A1) The ImageDataGenerator() command is a class that let’s you instantiate generators of augmented image batches via .flow(data, labels) or .flow_from_directory(directory). The argument used the rescale parameter so that the data can be normalized and range from 0 to 1. It takes data generators as inputs. Target_size is important because you could be using different sized images and inputing a target_size allows all the images to be of the same size when running code. For this example, the class mode should be binary since when are dealing with 2 classes then we can end the network with a sigmoid activation so that the output will be a single scalar between 0 and 1. You would want to reference the validation directory. The ImageDataGenerator() and .flow_from_directory() will differ depending on if you are referenicng the training or testing batch since they are in two different places. the arguments are different as well. The ImageDataGenerator() takes the rescale argument and .flow_from_directory() takes a directory argument as others mentioned above like target_size and class_mode.
A2) The horses and humans CNN has 3 Conv2D layers, 3 MaxPooling2D layers, 1 Flatten layer, and 2 Dense layers. The model lets you input any image and the model changes the size of the image so that everything is the same size. It then uses the training and testing set and based off of that data it calculates whether or not the image is a horse or not. The filters double every layer in the output and the image’s pixels decrease by half after the MaxPooling2D. I used the sigmoid activation since it is a binary classifaction and the output will be a single scalar between 0 and 1 (ie horse or not). In the model comiler I used binaray_crossentropy for the loss, accuracy for metrics, and RMSprop(lr=0.001) for the optimizer.
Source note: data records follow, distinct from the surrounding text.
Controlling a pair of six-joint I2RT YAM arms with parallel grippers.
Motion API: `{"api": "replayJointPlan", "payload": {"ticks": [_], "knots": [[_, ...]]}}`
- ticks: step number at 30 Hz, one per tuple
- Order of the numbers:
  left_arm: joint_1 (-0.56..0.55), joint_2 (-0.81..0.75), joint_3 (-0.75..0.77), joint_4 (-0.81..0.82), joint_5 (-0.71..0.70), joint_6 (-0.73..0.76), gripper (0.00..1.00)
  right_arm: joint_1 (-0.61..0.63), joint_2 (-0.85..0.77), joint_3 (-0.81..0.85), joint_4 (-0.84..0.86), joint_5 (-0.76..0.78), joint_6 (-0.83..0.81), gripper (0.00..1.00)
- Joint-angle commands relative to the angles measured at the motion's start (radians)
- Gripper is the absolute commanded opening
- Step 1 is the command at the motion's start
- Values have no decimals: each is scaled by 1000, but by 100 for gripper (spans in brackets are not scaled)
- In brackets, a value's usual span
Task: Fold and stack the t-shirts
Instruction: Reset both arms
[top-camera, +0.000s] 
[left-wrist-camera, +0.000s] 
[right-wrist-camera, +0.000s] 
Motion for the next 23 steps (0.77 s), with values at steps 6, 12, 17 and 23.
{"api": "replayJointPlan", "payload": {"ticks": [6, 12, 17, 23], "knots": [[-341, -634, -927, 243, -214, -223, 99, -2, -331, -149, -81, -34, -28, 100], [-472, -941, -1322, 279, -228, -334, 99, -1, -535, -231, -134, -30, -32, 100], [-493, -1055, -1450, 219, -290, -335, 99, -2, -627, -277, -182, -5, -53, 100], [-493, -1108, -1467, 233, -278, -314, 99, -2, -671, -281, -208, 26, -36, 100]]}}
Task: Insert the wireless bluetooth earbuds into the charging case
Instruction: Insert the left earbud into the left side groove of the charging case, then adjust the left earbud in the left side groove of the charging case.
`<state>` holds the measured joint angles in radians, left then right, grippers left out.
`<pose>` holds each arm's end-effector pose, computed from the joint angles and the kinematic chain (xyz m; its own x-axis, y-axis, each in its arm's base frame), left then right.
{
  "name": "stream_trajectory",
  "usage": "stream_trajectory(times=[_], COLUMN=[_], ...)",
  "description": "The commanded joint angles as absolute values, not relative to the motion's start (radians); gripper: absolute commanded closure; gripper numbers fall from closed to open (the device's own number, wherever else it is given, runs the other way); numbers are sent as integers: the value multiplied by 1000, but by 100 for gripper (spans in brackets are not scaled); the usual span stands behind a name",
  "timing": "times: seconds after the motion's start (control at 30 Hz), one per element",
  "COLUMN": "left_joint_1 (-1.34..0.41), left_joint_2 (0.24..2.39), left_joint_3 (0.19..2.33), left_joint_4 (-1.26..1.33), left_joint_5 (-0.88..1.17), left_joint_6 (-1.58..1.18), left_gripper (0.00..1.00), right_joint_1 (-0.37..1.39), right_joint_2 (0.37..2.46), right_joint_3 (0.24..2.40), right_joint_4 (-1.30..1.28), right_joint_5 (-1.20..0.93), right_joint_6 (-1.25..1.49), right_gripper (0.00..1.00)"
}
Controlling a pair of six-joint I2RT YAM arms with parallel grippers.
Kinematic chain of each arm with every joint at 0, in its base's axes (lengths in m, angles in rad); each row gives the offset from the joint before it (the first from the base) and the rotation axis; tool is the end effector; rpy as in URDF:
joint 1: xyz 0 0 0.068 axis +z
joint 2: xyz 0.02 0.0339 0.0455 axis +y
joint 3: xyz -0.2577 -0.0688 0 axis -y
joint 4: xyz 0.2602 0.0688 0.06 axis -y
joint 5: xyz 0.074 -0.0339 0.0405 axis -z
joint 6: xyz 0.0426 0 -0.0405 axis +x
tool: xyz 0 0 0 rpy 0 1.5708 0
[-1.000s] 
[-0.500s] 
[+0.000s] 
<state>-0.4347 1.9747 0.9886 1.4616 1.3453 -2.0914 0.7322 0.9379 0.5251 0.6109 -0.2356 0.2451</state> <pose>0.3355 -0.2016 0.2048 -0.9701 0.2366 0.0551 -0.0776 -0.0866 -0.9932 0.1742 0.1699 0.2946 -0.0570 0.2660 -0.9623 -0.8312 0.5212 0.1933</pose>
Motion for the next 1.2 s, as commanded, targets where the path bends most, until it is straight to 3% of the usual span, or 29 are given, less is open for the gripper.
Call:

B1) This pairplot can be used to see which variables are correlated more than other variables with each other. Displacement vs weight has strong positive correlation. Displacement vs MPG and weight vs MPG has a strong negative correlation. The diagonal access represents the distributuion of the variables to itself. It describes the relationship between the variables.
B2)
Based off of the tail of the dataframe, the model is overfit. This is because as the epochs increase, the val_loss decreases and then increases on the loss epoch which is a common consequence of overfitting. The model looks like is improving but around the 997th epoch it seems to be too accurate so the callback is happening so that the accuracy can lower. So, the model would work better if we decreased the epochs.
C1) The significance of comparing the 4 different sized models is to show the effects of overfitting and underfitting by using different parameters. Since there is no magic formula to determine the parameters to use for a model so that it is perfect and not overfit/underfit you need to experiment with different variables to see what will give the best results. It was revealed that the tiny model avoids being overfit and the larger models are indeed overfit.